My research hinges on the interplay between history and
memory. At a public event in Milan a few years ago, Silvio Berlusconi took
advantage of an impromptu press conference to tell reporters that Benito
Mussolini had done well as Italy’s ruler. Although he acknowledged the deeply
antisemitic racial laws as Mussolini’s greatest fault, he softened the blow by
insisting that this legislation had only emerged within the context of the Nazi
alliance. Had it not been for those meddling – and considerably more powerful –
Germans, Italy’s Fascist period would have been spared its antisemitic and
racist taint. How is it that the most towering political figure in Italy of the
past quarter-century could still openly invoke myths that academics, activists,
and even some politicians had done so much to dispel? Inspired by questions
like this, my research centers on the relationship between historical events
and the ways that they are collectively remembered, forgotten, or obscured.
My dissertation magnifies one node in the vast, complex
architecture of the Final Solution to help us better understand the legacy of
the Holocaust in Italy. My method is to diachronically pair a historical record
of collaborationism with the suppression of this activity in postwar collective
memory. Doing so reveals the misrepresentation behind the many self-acquitting
myths that emerged in Italy after the war, myths that
ranged from national resistance, to collective victimhood, to moral
superiority vis-à-vis Nazi Germany, to italiani brava
gente (the conviction that Italians are innately good people). Milan’s
central railway station is a fitting site for such a study because that is
where the history and memory of the Holocaust in Milan reached their climaxes.
From December 1943 until January 1945, after central and northern Italy were
absorbed into Hitler’s empire, the Nazis and Italian collaborators deported
approximately 1,000 Jews, Italian and foreign, from Milano Centrale station. A
microcosm of the Holocaust in Italy, the majority of the victims perished at
Auschwitz-Birkenau. To keep these operations hidden from public view, the
perpetrators staged the deportations in a space unknown to most Italians, a
subterranean chamber built for mail shipments. After the war, like elsewhere in
Europe, sanitizing master narratives overpowered nuanced historical realities.

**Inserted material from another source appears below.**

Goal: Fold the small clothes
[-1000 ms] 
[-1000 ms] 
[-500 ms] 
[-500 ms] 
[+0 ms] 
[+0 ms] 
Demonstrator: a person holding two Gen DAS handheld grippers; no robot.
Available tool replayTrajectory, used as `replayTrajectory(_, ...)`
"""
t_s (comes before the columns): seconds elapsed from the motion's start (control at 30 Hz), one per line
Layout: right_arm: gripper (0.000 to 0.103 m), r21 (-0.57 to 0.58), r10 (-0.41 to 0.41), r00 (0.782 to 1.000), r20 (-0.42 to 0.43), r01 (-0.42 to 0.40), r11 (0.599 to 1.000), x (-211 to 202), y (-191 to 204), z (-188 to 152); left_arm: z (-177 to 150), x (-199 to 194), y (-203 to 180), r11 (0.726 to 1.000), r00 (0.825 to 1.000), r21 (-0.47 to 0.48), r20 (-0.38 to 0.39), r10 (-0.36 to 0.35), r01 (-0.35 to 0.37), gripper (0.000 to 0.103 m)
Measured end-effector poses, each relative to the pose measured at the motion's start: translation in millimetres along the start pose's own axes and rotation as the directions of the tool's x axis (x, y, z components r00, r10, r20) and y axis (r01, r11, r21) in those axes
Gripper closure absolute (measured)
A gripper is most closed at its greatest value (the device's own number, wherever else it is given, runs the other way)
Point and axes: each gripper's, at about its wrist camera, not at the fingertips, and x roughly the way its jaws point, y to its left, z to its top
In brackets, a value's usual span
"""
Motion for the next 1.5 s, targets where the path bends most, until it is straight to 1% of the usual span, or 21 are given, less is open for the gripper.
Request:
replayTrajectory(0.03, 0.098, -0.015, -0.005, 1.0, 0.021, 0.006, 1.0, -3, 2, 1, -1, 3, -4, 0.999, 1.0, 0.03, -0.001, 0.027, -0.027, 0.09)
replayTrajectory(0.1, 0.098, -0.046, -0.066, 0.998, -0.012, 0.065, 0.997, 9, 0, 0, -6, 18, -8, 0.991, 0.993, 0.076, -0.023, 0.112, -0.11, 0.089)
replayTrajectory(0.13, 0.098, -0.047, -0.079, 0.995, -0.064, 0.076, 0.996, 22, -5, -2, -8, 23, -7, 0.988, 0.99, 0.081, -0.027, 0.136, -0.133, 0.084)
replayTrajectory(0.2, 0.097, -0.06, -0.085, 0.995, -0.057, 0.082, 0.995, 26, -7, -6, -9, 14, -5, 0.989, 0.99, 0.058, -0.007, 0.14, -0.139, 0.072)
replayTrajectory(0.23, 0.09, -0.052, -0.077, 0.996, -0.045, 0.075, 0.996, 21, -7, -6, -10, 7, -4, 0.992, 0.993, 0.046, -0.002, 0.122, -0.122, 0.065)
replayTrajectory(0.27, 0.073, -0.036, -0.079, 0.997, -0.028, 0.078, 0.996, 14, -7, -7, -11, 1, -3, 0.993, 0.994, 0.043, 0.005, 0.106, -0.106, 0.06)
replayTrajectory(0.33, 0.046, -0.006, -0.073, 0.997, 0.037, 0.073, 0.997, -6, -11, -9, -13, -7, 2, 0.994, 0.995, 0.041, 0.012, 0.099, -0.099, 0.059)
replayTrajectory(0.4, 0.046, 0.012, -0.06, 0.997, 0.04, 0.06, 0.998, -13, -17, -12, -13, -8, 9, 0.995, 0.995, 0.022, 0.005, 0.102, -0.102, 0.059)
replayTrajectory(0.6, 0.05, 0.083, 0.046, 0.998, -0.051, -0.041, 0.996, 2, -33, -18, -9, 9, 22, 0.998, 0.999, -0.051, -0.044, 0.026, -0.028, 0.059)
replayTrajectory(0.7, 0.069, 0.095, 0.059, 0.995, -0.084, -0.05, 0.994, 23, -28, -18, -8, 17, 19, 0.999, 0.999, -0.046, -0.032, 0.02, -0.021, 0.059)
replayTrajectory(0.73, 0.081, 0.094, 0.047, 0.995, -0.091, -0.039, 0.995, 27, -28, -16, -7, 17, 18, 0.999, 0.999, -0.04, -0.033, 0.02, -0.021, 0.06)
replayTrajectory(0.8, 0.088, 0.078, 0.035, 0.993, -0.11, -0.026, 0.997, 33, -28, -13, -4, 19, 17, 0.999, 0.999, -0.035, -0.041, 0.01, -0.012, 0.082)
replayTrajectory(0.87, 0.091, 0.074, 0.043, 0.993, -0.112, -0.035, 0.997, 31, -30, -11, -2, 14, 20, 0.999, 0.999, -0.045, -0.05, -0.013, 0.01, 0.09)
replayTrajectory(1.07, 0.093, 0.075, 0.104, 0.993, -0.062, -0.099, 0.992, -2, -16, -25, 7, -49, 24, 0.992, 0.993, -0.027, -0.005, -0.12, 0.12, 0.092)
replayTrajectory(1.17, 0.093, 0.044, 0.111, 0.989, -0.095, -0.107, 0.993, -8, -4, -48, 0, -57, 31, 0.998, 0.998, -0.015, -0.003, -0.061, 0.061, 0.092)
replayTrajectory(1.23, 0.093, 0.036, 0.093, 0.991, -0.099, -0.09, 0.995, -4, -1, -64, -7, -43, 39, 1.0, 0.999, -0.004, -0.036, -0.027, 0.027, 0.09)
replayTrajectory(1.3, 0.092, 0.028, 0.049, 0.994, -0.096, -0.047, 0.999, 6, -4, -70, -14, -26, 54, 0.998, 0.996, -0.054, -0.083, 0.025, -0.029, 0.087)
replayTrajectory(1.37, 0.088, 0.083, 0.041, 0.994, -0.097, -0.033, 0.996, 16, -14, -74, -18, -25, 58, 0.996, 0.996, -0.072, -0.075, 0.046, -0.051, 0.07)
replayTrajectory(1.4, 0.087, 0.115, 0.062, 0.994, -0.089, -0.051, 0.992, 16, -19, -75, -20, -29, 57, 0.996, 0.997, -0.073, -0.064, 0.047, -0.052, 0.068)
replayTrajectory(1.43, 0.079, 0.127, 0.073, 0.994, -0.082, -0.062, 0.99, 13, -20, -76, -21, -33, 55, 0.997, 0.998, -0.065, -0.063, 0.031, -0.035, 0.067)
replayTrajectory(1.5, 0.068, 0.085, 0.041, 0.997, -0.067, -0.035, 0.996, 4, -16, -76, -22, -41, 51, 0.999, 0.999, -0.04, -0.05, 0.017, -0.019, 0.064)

Knowledge of Italian participation in the Final Solution was suppressed
accordingly, even though collaborators had been present at every stage until
the deportation convoys crossed Italy’s border. Remaining unknown to most
Italians, Milano Centrale’s subterranean space quickly resumed its former
function, keeping its secret hidden even from the Milanese who frequented the
station. It was not until the turn of the 21st century, after this area had
been abandoned, that local Jewish and Catholic groups excavated the memory of
the deportations from the buried remains and exposed them to the
public. Today, the culmination of this effort, the Shoah Memorial of
Milan, sits on the precise track where the Nazis and Italian collaborators
assembled the deportations. When Berlusconi made his apology for il Duce, he was speaking from the sidelines at the memorial’s
inauguration.
Along with contributing to the
small body of non-Italian scholarship that assesses Italy’s role in the Final
Solution, my research aids our knowledge of the relationship between the
Holocaust and Italy in a number of ways. By bringing to light an important but
little-known or forgotten episode in Holocaust and Italian history, my
dissertation illuminates how the Nazis and their Italian accomplices carried
out the Final Solution in Italy. Used for continuous genocidal operations
throughout most of the Nazi occupation, Milano Centrale lends itself especially
well to such a study. By drawing extensively on diaries, memoirs, and oral
testimonies, I restore the voices of Italy’s Jewish victims, whether they spoke
before, during, or after the Holocaust. Victim accounts corroborate Italian
collaboration, while survivors discuss the obstacles that they overcame to bear
witness, obstacles political, social, cultural, economic, and personal. By
extending my analysis into the postwar period and concluding in the present
day, I show how the postwar history of Milano Centrale reveals larger patterns
in Italy’s reckoning with the Holocaust. From the rapid suppression of the
deportations in the early postwar period, to a long and sustained silence over
the Holocaust and the question of collaboration, to the creation of a Holocaust
memorial that remains off the radar for most ordinary Italians, the history of
Holocaust remembrance at Milano Centrale station reflects the history of
Holocaust remembrance in Italy. This leads me to conclude that Milano Centrale
is not just a site of memory in Italy, but a site of memory contestation. Although
the Nazis brought the Final Solution to Italy, the Shoah Memorial of Milan
highlights Italian culpability by articulating a narrative of indifference. The
product of survivor testimony, this collective counter-memory challenges the
hegemonic narratives of the Holocaust that have long held sway in the Bel paese.